When Kishi’s grandson Shinzo Abe became prime minister for a second term in 2012, he did it with a series of aggressive rhetoric challenging China, including a proposal to station governmental institutes and officials on the Diaoyu Islands.
The Diaoyu Islands issue is closely related to the Taiwan question. After the Cold War, Japan remains one of the overseas bases of the “Taiwan independence” separatist forces.
Japanese Prime Minister Fumio Kishida has inherited Abe’s political legacy and not only courts international anti-China forces to intervene in the Taiwan question, but also plans to intervene if there is a conflict across the Straits. Last year, Kishida’s administration approved three security and defense policy documents that propose significantly enhancing Japan’s military capabilities and a major increase in military spending over five years.
The normalization of the semiconductor trade between Japan and the ROK in March is their joint effort to decouple U.S. technology from China. Japan lifted export restrictions on materials for semiconductor chips while the ROK withdrew the trade arbitration case it had filed against Japan in the World Trade Organization.
A wild ambition
The core of the U.S. policy toward the Korean Peninsula is to control it rather than maintain peace.
When the ROK and the Democratic People’s Republic of Korea (DPRK) began seeking national reconciliation and signed the Joint Declaration on the Denuclearization of the Korean Peninsula in 1992, the U.S. had to withdraw its nuclear weapons from the ROK under pressure. However, Washington intervened again under the pretext that the DPRK was developing nuclear weapons, thus interrupting the inter-Korean reconciliation. Since then, spearheaded by the U.S., the situation on the peninsula has gone from bad to worse, finally reaching a dead end.
While the U.S. was pushing the issue to an impasse, China proposed the Six-Party talks on the Korean Peninsula nuclear issue, the six parties being China, the two Koreas, the U.S., Russia and Japan, and an agreement was reached in 2005. But the U.S. imposed financial sanctions on the DPRK shortly after the agreement, which led to the suspension of the Six-Party talks, and the DPRK embarked on a path of nuclear armament.

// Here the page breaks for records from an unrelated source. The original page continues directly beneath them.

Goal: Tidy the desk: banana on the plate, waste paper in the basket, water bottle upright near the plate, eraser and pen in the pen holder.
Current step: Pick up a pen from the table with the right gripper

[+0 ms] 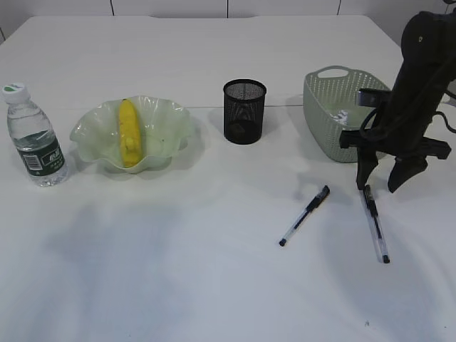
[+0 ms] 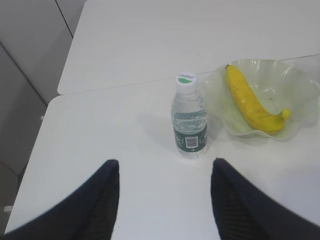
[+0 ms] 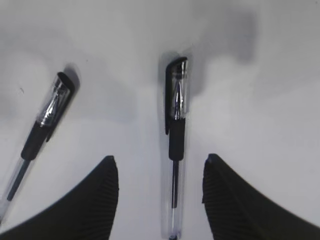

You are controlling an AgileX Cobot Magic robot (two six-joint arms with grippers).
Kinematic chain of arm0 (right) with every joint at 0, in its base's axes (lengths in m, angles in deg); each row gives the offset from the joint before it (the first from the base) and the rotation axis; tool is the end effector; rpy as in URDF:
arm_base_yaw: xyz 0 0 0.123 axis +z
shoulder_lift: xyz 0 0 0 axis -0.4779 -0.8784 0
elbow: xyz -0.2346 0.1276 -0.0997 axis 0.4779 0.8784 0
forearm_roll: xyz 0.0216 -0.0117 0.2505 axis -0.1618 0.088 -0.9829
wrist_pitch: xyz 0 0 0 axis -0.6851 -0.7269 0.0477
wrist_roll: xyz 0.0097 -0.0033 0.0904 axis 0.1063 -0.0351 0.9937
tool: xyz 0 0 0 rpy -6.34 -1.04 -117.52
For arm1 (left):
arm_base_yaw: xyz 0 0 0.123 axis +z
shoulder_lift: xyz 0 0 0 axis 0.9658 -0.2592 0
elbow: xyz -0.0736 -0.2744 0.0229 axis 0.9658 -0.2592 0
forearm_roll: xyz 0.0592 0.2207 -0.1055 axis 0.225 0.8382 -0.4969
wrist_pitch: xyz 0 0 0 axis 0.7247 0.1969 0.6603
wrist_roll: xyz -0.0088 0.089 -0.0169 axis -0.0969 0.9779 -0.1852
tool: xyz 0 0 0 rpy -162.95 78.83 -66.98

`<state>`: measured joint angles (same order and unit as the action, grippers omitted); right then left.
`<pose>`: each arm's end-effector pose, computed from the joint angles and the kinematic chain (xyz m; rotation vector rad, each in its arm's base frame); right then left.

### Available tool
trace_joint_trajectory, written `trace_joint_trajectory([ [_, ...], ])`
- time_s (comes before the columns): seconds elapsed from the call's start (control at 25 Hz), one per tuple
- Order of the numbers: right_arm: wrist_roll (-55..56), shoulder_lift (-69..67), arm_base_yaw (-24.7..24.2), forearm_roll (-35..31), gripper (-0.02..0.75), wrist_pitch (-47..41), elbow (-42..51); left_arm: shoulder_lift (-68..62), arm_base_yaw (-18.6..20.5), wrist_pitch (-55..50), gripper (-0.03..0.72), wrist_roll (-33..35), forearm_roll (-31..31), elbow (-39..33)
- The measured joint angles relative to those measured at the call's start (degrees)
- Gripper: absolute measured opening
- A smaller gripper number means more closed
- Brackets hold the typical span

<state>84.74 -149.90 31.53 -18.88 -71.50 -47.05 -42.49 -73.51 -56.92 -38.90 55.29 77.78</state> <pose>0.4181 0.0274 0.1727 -0.2492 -3.1138 -0.0946 0.1362 0.0080 0.3404 0.0294 1.9937 0.1223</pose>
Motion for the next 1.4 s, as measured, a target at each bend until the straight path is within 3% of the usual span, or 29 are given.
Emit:
trace_joint_trajectory([
  [0.16,0.2,-0.9,0.0,0.0,0.424,0.5,0.0,0.0,0.0,-0.3,0.412,0.0,-0.1,0.0],
  [0.8,0.4,-4.4,0.0,-0.1,0.353,1.2,0.0,0.0,0.0,-0.8,0.412,0.0,-0.2,0.0],
  [1.4,2.0,-4.4,0.0,2.4,0.346,3.2,0.0,0.0,0.0,-0.8,0.412,0.0,-0.2,0.0],
])
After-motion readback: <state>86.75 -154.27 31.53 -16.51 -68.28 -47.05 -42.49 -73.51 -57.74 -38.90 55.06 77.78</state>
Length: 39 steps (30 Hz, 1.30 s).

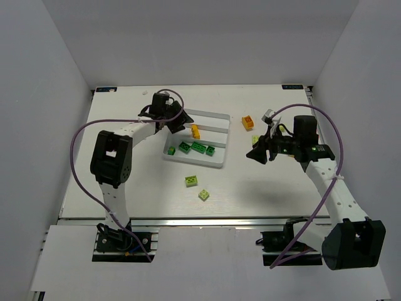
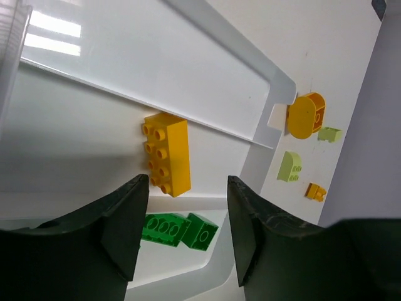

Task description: Sort the legos into containers by color

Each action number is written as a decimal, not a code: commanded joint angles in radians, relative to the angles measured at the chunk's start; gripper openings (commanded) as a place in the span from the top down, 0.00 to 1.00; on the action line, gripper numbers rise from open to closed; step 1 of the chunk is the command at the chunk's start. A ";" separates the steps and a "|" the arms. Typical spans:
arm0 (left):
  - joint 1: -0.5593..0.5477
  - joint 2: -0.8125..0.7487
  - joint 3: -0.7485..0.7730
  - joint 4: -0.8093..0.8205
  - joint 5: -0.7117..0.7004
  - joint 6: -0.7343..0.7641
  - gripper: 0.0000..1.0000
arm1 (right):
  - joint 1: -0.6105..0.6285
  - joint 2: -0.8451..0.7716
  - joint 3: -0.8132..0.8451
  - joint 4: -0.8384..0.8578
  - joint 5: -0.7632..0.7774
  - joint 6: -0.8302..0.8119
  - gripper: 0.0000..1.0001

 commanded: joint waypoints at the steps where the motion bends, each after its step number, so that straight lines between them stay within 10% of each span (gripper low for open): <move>1: 0.005 -0.091 0.030 -0.014 0.024 0.047 0.38 | -0.010 -0.004 -0.032 0.075 0.079 0.015 0.40; 3: 0.015 -0.176 -0.016 0.003 0.041 0.113 0.58 | -0.001 -0.005 -0.061 0.157 0.227 0.051 0.37; 4: 0.015 -0.261 -0.077 0.012 0.064 0.169 0.91 | 0.002 0.002 -0.060 0.193 0.290 0.077 0.36; 7: 0.015 -0.412 -0.194 0.038 0.082 0.272 1.00 | 0.010 0.070 -0.022 0.221 0.387 0.094 0.35; 9: 0.024 -0.557 -0.325 0.055 0.084 0.338 0.85 | 0.022 0.170 0.064 0.219 0.497 0.097 0.34; 11: 0.024 -0.646 -0.404 0.058 0.070 0.384 0.45 | 0.027 0.294 0.150 0.193 0.568 0.091 0.33; 14: 0.024 -0.786 -0.504 0.035 0.056 0.459 0.32 | 0.039 0.460 0.310 0.152 0.596 0.083 0.24; 29: 0.004 -0.983 -0.596 -0.013 -0.100 0.589 0.29 | 0.070 1.025 0.867 0.011 0.636 0.088 0.12; 39: 0.004 -0.972 -0.596 -0.014 -0.088 0.585 0.29 | 0.085 1.144 0.917 0.003 0.711 0.091 0.37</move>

Yoon came to power against this backdrop when the resolution of the nuclear issue seemed hopeless. Instead of trying to maintain regional peace, he proposed an “audacious initiative” in collaboration with the U.S. that was bound to rile the DPRK. During his visit to the U.S. in April, Yoon told a joint session of the U.S. Congress that Pyongyang had chosen “dictatorship… abandoned freedom and prosperity and dismissed peace” and its nuclear program and “missile provocations pose a serious threat to the peace on the Korean Peninsula and beyond.” He supported strengthening the “U.S. extended deterrence” as well as speeding up the ROK-U.S.-Japan trilateral security cooperation “to counter increasing DPRK nuclear threats.”
The Washington Declaration made by the two presidents in April said the U.S. commitment to extending deterrence to the ROK would be “backed by the full range of U.S. capabilities, including nuclear.” The U.S. would also enhance the regular visibility of strategic assets to the Korean Peninsula, including a visit by a U.S. nuclear ballistic missile submarine to the ROK. The coordination between the two militaries would be strengthened and a new nuclear consultation working group would be established.
The ROK is also pursuing establishing an agency to share intelligence with Japan and the U.S. An ROK official has said its scope would not be limited to network security but include intelligence fields concerning the DPRK and even Russia.
The U.S.-Japan-ROK cooperation mechanism, as these developments show, is now on a dangerous path. The closer their cooperation becomes, the more dangerous it is going to be for Northeast Asia.
The author is a senior researcher on international studies and an op-ed contributor to Beijing Review.